§ **EXERCISE INSTRUCTIONS**:
Say how many of the lines below include the word "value". Only the number should be given.

§ **DATASET EXTRACT**:
════════
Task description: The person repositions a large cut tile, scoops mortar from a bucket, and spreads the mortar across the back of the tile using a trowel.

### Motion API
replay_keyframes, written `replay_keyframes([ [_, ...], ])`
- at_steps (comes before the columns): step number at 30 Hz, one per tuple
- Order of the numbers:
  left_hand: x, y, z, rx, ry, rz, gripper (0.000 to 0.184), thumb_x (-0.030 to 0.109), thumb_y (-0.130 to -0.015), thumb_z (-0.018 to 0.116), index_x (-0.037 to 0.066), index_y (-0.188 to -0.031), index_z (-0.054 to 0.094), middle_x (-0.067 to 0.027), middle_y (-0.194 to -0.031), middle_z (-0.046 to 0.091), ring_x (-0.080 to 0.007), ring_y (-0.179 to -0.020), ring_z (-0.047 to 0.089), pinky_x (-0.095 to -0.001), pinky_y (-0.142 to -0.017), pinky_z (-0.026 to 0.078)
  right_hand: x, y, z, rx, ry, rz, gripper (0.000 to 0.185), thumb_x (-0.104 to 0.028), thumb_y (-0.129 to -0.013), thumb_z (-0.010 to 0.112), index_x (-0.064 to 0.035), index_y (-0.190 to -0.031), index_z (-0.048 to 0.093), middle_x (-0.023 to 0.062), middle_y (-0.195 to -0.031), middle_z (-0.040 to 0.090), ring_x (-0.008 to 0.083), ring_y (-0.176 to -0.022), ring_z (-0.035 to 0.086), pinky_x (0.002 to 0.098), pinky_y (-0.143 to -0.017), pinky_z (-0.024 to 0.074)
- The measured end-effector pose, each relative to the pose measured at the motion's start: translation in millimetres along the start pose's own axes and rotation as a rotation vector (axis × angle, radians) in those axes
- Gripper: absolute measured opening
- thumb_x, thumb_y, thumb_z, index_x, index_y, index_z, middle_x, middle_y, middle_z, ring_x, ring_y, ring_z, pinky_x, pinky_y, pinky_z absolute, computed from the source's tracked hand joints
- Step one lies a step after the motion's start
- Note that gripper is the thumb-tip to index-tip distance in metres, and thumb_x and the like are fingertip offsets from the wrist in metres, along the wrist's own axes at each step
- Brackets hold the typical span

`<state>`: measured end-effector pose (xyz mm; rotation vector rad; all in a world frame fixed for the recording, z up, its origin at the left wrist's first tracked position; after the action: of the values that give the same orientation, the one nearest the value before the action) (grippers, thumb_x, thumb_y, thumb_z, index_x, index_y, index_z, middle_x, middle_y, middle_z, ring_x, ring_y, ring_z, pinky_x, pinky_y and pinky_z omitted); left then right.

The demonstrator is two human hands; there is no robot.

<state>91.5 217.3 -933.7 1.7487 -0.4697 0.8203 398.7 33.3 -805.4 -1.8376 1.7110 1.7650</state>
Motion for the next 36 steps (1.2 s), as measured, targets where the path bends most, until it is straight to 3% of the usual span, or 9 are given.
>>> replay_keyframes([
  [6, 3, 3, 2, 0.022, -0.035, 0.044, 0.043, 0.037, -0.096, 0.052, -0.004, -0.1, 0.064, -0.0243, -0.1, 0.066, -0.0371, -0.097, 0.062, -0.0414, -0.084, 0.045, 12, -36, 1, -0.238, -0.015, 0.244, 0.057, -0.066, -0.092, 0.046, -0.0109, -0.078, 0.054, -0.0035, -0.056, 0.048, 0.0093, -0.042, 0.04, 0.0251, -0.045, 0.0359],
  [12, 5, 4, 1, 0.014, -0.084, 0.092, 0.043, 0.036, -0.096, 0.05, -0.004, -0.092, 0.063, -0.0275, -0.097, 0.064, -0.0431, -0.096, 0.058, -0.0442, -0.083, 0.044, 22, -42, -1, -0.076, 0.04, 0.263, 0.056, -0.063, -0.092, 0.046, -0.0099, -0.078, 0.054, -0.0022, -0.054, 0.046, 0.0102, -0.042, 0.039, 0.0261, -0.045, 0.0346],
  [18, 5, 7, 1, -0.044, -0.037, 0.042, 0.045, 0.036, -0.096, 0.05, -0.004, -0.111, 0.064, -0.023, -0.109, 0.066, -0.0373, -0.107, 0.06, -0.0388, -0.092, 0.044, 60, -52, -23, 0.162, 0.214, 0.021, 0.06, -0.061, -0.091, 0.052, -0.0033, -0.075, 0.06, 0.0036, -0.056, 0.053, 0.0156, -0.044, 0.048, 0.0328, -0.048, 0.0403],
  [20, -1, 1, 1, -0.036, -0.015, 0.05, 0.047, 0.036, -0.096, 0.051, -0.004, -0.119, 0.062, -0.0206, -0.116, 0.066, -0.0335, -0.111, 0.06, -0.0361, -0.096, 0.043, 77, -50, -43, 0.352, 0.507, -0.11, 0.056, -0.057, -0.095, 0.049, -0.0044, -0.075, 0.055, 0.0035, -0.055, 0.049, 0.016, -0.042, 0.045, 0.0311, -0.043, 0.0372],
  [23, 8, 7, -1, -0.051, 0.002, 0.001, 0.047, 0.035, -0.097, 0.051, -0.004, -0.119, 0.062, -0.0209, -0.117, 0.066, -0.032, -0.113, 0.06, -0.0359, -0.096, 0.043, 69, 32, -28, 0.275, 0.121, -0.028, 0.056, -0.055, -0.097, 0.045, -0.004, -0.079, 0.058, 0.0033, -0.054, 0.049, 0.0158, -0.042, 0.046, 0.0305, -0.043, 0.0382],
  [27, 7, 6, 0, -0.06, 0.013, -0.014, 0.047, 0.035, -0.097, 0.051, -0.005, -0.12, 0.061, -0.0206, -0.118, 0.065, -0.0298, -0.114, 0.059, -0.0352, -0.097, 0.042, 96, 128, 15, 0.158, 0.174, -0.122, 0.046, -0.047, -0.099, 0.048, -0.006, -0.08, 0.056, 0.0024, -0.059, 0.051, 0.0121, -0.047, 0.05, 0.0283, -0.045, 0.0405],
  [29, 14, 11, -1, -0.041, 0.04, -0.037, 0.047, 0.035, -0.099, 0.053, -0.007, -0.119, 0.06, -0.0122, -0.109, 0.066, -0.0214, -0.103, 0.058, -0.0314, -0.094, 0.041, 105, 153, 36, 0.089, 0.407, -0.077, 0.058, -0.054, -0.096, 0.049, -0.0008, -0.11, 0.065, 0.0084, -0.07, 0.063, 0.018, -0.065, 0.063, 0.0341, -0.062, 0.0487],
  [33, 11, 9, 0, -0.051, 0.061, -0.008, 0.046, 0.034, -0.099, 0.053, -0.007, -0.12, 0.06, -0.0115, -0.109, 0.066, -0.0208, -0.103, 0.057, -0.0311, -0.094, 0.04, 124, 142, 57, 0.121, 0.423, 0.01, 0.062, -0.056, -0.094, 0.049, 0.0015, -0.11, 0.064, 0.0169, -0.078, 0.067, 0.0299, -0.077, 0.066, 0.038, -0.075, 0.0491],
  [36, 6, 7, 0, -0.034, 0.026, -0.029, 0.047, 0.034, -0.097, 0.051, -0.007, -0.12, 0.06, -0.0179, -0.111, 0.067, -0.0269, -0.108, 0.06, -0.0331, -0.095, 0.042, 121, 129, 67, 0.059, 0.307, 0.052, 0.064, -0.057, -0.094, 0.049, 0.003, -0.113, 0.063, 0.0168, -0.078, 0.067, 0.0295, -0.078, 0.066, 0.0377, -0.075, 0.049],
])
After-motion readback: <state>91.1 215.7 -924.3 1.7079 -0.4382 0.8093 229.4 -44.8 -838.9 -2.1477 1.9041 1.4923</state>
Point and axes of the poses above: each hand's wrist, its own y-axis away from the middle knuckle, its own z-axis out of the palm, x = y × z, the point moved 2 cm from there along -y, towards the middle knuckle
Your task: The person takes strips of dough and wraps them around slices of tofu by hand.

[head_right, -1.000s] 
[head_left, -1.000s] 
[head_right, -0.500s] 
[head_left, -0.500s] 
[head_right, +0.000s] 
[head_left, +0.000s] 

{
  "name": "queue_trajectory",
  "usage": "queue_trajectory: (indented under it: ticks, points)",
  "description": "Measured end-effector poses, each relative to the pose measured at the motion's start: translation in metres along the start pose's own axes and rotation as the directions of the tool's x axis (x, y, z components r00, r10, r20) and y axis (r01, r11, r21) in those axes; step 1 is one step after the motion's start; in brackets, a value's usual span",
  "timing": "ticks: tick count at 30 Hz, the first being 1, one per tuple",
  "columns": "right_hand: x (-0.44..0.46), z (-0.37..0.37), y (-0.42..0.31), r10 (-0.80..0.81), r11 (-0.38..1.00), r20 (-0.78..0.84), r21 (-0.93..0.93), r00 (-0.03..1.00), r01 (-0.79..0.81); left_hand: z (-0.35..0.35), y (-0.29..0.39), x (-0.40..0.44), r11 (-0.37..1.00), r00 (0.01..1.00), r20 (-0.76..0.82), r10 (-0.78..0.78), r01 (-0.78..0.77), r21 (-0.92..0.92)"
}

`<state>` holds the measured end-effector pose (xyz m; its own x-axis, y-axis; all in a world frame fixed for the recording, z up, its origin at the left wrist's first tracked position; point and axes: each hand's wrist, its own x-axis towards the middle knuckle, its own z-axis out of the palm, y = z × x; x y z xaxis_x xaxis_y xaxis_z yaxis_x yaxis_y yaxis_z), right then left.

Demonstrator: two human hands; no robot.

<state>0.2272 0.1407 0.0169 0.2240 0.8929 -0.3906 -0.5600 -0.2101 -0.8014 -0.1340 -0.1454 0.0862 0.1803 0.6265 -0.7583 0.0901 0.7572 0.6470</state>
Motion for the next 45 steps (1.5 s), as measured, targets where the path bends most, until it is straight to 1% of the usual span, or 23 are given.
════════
§ **WRITTEN RESPONSE**:
2